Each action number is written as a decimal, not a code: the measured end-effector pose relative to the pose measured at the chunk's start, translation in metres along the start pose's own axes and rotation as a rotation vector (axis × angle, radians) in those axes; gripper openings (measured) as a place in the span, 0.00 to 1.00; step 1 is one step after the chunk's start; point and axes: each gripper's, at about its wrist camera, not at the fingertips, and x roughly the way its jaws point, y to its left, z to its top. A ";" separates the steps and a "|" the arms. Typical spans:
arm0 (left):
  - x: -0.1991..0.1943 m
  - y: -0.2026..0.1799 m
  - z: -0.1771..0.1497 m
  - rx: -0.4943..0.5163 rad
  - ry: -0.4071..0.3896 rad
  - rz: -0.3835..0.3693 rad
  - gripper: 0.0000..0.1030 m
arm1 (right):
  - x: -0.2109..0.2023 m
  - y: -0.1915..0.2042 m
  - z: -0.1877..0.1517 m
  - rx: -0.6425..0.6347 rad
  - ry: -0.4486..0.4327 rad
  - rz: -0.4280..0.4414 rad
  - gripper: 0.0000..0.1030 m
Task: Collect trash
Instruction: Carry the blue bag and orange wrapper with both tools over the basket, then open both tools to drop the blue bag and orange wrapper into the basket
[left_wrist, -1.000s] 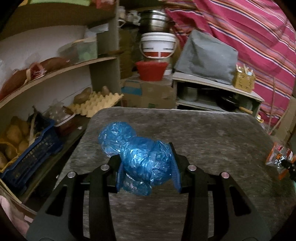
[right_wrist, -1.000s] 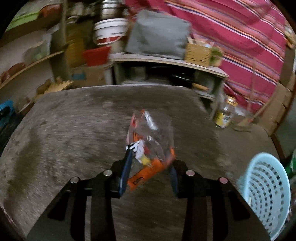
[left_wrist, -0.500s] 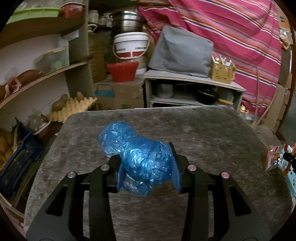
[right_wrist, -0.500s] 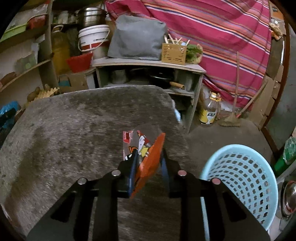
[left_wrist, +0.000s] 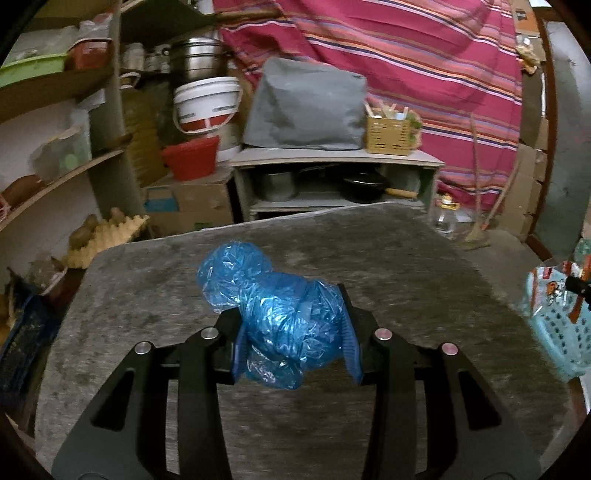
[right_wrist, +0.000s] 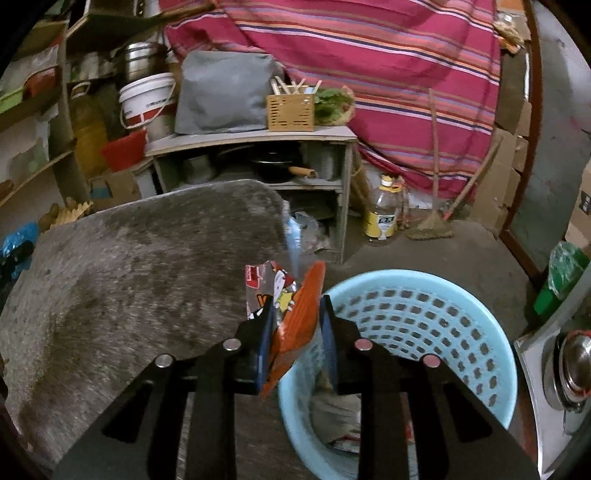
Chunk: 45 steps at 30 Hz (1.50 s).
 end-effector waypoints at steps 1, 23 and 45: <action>0.000 -0.005 0.002 0.004 0.001 -0.006 0.38 | -0.002 -0.008 -0.001 0.011 -0.001 0.000 0.24; -0.001 -0.179 0.000 0.133 -0.027 -0.215 0.38 | -0.024 -0.105 -0.022 0.129 -0.010 -0.018 0.24; -0.003 -0.314 -0.007 0.184 0.006 -0.450 0.48 | -0.023 -0.165 -0.041 0.261 0.007 -0.042 0.24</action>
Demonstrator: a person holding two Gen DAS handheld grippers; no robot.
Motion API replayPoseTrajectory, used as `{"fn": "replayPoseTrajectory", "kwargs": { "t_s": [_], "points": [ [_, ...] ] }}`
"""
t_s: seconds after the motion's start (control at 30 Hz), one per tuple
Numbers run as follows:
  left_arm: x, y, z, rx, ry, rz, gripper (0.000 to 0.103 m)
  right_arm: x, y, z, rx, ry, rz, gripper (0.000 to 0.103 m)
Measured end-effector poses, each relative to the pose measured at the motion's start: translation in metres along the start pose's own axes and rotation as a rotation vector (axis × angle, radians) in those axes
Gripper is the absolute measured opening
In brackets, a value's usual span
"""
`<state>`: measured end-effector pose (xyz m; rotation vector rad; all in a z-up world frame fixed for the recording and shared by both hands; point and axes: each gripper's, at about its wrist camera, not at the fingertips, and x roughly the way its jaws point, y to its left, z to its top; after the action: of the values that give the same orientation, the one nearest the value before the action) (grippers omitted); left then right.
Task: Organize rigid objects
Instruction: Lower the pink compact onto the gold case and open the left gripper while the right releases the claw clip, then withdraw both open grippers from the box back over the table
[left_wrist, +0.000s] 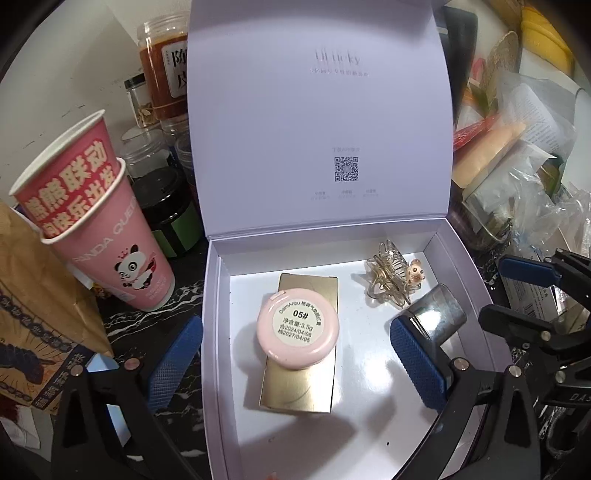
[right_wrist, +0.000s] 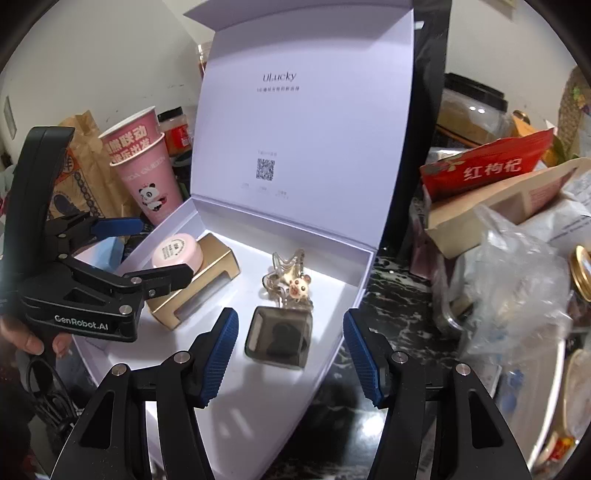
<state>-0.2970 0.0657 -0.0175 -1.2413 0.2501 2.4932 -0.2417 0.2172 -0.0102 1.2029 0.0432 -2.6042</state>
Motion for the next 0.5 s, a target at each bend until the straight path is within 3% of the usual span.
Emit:
{"fn": "replayPoseTrajectory", "kwargs": {
  "t_s": [0.5],
  "points": [
    [-0.070, -0.010, -0.001, 0.034, -0.091, 0.051, 0.103, -0.062, 0.015, -0.001, -0.023, -0.086, -0.027, 0.060]
  ]
}}
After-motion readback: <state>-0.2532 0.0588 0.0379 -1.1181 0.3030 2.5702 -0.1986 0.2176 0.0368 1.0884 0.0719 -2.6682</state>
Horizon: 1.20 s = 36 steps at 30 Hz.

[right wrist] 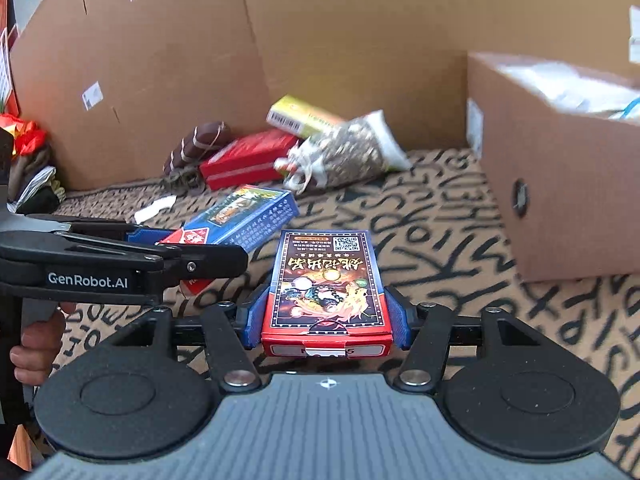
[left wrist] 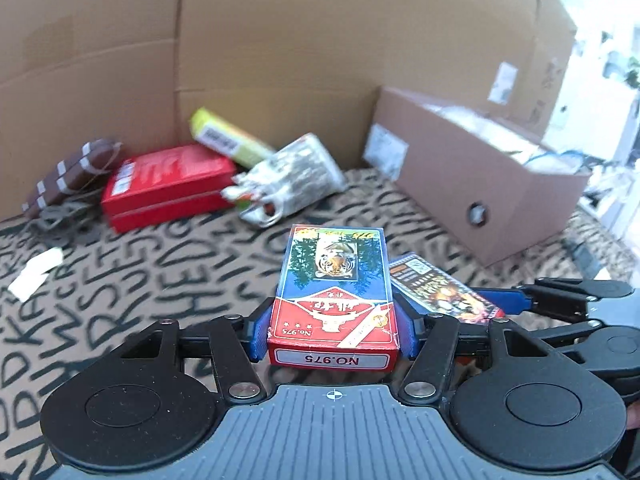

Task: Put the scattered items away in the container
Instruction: 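Lift both held card decks and carry them over the shoe box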

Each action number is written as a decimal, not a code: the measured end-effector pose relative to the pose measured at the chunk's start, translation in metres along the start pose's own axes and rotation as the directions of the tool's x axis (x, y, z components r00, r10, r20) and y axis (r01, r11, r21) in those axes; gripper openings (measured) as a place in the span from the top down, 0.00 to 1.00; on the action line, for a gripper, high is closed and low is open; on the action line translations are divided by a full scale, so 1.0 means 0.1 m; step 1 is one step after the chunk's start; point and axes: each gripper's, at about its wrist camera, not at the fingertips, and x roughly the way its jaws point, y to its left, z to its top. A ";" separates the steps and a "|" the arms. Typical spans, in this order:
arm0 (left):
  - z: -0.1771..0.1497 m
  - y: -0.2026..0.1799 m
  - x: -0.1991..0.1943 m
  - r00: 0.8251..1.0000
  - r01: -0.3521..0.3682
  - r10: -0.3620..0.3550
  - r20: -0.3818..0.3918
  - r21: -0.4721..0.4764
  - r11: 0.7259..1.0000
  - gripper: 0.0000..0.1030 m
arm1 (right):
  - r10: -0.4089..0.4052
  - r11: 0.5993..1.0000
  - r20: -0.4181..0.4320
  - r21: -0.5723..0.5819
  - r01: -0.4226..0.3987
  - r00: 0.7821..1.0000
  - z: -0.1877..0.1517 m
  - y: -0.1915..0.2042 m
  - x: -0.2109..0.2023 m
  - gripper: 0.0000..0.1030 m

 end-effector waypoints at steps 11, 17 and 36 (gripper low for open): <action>0.61 -0.68 -0.07 0.975 0.119 -0.141 0.170 0.133 0.984 0.41 | -0.099 0.986 0.171 -0.115 0.119 0.980 0.43 -0.12 -0.41 0.38; 0.99 -1.09 -0.06 0.943 0.159 -0.215 0.255 0.223 0.962 0.41 | -0.199 0.963 0.260 -0.128 0.238 0.945 0.69 -0.31 -0.59 0.37; 1.76 -1.84 1.25 0.950 0.259 -0.287 0.123 0.204 0.944 0.40 | -0.532 0.844 0.189 0.035 0.536 0.825 1.04 -1.63 -0.21 0.38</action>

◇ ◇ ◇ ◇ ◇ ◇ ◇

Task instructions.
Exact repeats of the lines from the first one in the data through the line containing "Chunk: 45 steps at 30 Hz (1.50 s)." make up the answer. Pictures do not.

Task answer.
Each action number is written as a decimal, not a code: the measured end-effector pose relative to the pose measured at the chunk's start, translation in metres along the start pose's own axes and rotation as a rotation vector (axis × angle, radians) in those axes; gripper openings (measured) as a place in the span, 0.00 to 1.00; step 1 is one step after the chunk's start; point and axes: each gripper's, at about its wrist camera, not at the fingertips, and x roughly the way its jaws point, y to its left, z to its top. A ";" separates the steps and a "|" the arms. Typical spans:
arm0 (left):
  - x: -0.1991..0.1943 m
  - y: -0.2026..0.1799 m
  - z: -0.1771..0.1497 m
  - rx: -0.4943..0.5163 rad
  - ry: -0.4071..0.3896 rad
  - rz: -0.3835..0.3693 rad
  - gripper: 0.0000..0.1030 m
arm1 (right):
  - x: -0.2109..0.2023 m
  - y: -0.1915..0.2042 m
  - z: -0.1877..0.1517 m
  - rx: -0.6425..0.6347 rad
  - ry: -0.4486..0.4327 rad
  - rz: -0.4280..0.4414 rad
  - gripper: 0.0000..0.1030 m
Task: Collect trash
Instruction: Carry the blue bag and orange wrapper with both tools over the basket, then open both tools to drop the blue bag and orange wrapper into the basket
[left_wrist, -1.000s] 
[right_wrist, -1.000s] 
[left_wrist, -0.500s] 
[right_wrist, -0.500s] 
[left_wrist, +0.000s] 
[right_wrist, +0.000s] 
Chunk: 45 steps at 30 Hz (1.50 s).

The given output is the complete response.